***** WORKING DATA
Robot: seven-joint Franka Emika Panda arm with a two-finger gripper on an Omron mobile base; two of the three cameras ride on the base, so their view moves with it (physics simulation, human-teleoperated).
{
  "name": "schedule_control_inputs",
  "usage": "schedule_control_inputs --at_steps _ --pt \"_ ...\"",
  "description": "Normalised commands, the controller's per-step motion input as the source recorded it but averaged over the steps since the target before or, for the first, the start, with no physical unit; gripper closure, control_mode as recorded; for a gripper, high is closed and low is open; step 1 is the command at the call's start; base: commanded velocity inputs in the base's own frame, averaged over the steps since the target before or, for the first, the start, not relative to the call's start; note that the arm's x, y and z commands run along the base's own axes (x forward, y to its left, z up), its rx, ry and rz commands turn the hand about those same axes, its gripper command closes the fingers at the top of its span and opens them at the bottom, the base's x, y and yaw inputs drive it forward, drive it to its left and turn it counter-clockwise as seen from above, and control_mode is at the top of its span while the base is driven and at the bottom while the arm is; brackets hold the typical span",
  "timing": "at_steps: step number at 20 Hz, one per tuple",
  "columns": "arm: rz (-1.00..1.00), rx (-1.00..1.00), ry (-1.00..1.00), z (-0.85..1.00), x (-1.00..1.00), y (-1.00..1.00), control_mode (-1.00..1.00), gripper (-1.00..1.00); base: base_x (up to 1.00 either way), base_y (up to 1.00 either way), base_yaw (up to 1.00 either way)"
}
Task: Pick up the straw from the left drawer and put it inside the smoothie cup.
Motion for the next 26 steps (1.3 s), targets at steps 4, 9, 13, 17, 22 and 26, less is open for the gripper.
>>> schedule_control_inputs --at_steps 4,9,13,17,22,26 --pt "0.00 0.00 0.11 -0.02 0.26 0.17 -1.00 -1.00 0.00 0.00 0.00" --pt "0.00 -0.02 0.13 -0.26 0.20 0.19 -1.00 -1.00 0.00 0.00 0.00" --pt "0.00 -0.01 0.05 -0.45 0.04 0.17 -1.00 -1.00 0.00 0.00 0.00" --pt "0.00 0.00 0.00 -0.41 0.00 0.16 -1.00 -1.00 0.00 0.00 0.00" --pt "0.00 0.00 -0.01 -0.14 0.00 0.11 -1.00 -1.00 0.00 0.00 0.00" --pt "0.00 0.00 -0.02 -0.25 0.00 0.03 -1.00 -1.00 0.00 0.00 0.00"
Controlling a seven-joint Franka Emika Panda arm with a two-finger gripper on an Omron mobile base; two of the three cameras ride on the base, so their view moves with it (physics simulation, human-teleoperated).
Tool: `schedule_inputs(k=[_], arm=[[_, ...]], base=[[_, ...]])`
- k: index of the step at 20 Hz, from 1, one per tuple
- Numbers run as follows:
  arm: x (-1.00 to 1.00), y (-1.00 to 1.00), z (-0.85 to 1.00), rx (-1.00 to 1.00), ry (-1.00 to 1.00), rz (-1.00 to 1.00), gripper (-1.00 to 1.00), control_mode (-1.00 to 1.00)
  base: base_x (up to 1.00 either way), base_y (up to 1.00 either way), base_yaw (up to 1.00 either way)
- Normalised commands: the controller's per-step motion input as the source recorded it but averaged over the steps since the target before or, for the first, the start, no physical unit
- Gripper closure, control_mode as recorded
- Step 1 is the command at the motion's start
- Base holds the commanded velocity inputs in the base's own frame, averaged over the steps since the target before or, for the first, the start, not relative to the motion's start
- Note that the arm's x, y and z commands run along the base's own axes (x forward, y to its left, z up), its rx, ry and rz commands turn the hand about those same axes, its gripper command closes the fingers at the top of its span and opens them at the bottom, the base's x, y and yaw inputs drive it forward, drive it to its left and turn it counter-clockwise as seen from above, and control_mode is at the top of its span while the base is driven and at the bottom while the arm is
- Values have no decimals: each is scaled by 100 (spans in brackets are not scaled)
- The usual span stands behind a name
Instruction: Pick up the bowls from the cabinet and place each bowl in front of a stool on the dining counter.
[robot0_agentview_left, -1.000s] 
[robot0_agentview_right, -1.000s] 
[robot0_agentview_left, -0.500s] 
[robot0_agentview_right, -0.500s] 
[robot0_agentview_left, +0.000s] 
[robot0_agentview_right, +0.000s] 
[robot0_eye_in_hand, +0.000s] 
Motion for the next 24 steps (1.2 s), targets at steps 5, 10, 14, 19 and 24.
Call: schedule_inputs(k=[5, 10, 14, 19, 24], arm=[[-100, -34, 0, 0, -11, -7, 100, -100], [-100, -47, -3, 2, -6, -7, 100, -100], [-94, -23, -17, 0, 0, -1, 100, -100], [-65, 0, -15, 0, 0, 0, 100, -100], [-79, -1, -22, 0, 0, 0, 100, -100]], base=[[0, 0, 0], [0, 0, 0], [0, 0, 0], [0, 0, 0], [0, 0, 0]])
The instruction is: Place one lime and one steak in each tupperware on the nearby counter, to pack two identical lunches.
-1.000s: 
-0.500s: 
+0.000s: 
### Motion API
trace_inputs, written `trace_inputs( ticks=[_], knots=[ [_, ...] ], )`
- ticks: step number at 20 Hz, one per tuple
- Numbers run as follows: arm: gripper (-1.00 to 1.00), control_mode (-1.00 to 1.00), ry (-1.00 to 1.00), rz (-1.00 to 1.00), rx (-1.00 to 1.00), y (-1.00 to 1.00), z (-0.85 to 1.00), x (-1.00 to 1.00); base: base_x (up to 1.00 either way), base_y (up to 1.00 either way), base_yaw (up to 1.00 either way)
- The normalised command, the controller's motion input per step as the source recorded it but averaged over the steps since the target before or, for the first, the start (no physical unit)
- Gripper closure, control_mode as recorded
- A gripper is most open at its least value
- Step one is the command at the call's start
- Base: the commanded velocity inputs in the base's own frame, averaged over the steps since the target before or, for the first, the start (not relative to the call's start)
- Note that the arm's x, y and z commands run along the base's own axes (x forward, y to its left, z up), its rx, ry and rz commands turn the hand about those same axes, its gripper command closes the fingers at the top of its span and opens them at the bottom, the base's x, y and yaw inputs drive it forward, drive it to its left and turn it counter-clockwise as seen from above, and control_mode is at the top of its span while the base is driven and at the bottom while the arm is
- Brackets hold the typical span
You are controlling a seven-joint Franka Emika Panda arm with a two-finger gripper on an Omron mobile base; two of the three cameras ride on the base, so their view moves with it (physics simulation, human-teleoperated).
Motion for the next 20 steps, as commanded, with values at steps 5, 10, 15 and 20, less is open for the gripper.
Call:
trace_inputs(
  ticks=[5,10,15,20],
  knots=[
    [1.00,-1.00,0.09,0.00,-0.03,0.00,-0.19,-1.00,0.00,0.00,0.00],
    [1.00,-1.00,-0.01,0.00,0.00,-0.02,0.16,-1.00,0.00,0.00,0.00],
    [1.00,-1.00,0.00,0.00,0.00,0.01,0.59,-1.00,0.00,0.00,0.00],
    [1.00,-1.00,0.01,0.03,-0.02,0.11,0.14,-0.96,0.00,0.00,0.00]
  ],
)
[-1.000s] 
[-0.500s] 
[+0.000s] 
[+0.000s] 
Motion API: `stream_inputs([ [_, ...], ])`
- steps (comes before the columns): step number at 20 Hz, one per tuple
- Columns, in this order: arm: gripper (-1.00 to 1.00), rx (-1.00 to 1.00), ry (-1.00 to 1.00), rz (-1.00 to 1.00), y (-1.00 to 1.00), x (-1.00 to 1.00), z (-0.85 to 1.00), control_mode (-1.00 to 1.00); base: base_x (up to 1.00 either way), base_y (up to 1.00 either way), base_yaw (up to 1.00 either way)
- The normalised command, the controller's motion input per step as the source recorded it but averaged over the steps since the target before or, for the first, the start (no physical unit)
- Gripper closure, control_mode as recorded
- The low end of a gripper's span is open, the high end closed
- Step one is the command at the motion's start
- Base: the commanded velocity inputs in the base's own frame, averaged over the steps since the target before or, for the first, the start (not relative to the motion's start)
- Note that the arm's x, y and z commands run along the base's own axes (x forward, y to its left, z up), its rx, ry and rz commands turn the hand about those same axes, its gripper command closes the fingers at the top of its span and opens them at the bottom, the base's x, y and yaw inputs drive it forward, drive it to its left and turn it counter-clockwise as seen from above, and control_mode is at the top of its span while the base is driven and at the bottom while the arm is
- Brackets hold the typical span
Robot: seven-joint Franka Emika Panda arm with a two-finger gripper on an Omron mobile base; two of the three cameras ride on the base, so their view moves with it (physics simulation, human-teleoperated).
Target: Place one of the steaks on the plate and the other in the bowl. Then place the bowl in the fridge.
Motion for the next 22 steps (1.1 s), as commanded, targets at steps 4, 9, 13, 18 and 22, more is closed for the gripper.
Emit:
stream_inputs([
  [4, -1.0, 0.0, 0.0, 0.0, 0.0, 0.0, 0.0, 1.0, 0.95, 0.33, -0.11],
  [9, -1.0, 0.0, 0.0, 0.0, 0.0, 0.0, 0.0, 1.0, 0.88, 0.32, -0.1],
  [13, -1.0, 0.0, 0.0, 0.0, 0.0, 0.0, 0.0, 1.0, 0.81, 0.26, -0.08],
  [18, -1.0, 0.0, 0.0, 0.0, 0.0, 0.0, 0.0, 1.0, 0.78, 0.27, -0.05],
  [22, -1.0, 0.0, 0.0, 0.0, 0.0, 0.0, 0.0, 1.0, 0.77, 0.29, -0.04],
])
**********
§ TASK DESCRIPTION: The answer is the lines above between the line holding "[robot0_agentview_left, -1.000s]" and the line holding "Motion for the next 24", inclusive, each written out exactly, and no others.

§ RESULT BELOW:
[robot0_agentview_left, -1.000s] 
[robot0_agentview_right, -1.000s] 
[robot0_agentview_left, -0.500s] 
[robot0_agentview_right, -0.500s] 
[robot0_agentview_left, +0.000s] 
[robot0_agentview_right, +0.000s] 
[robot0_eye_in_hand, +0.000s] 
Motion for the next 24 steps (1.2 s), targets at steps 5, 10, 14, 19 and 24.

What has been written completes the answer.